How to sample from Cartesian product without repetition
Asked Answered
A

7

5

I have a list of sets, and I wish to sample n different samples each containing an item from each set. What I do not want is to have it in order, so, for example, I will get all the samples necessarily with the same item from the first set. I also don't want to create all the Cartesian products as that might not be possible in terms of efficiency... Any idea of how to do it? Or even something to approximate this behaviour?

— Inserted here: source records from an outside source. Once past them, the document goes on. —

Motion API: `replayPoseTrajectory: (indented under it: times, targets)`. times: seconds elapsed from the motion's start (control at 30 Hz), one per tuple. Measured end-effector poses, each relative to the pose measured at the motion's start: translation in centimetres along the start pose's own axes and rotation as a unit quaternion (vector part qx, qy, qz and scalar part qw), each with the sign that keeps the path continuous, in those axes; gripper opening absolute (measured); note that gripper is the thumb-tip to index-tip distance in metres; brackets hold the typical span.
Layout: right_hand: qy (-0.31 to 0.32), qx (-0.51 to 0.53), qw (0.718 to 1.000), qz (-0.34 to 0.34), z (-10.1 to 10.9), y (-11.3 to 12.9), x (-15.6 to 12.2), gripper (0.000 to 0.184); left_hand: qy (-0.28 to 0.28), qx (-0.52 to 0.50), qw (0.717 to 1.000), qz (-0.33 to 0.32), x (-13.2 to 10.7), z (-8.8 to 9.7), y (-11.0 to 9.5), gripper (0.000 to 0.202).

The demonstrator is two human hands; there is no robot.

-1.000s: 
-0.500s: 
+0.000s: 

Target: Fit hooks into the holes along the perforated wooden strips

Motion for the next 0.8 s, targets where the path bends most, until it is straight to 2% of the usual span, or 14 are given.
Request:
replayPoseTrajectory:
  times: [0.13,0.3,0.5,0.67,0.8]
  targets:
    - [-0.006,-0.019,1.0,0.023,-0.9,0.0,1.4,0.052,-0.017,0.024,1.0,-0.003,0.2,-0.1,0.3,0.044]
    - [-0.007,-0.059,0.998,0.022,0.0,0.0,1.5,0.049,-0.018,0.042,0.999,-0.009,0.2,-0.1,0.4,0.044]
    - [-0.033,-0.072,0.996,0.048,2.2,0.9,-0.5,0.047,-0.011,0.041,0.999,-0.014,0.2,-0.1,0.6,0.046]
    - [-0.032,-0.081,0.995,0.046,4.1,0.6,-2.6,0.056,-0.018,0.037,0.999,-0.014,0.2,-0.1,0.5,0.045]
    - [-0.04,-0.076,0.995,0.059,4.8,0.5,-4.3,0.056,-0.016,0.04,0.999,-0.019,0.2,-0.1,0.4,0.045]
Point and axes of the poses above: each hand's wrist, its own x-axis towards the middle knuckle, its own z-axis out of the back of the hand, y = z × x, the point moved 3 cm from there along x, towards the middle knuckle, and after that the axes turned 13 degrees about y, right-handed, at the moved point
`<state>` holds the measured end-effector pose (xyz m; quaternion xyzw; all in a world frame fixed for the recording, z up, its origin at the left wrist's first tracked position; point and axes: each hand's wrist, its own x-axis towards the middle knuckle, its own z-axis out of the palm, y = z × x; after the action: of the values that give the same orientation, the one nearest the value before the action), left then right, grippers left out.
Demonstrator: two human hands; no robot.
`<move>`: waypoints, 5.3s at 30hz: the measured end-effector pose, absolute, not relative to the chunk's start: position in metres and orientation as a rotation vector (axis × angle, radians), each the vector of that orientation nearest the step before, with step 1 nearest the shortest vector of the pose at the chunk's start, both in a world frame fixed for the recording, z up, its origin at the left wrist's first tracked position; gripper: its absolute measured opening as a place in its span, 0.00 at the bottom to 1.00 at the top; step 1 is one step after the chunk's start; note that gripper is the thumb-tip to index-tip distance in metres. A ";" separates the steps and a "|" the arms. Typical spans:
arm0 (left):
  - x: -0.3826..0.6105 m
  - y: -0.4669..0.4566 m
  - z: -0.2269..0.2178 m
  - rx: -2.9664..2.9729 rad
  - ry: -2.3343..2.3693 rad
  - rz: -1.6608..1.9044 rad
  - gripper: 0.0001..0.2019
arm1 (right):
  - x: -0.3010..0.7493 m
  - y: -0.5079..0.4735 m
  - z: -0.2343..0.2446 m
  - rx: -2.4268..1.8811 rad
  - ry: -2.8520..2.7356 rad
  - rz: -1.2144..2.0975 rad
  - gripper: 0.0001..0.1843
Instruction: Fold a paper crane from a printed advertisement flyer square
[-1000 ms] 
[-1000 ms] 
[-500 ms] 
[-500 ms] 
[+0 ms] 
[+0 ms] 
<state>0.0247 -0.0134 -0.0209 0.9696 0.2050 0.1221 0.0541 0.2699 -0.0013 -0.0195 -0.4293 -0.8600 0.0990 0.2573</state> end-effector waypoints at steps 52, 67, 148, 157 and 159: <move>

Example that does not work:

(prod for i, prod in zip(range(n), itertools.product(*list_of_sets)))
Apothem answered 8/2, 2018 at 13:34 Comment(5)
Say your first two sets look like {1, 2, 3} and {2}. You randomly pick 2 from {1, 2, 3}. What do you randomly pick from {2}?Pericarp
you "randomly" pick 2. of course :-)Apothem
list(map(random.choice, map(list, list_of_sets))) will generate such a sample, doing it repeatedly will not avoid repetitions, though.Amberjack
@schwobaseggl It is clean and readable, but probably the inner map should be taken out and saved if done multiple times, for better efficiency.Apothem
@Apothem Yup, you'd absolutely store the the list of lists if done repeatedly. Didn't want to clutter the comments :)Amberjack
K
9

All the above solutions waste a lot of resources for filtering repeated results when it comes to the end of the iteration. That's why I have thought of a method that has (almost) linear speed from start until the very end.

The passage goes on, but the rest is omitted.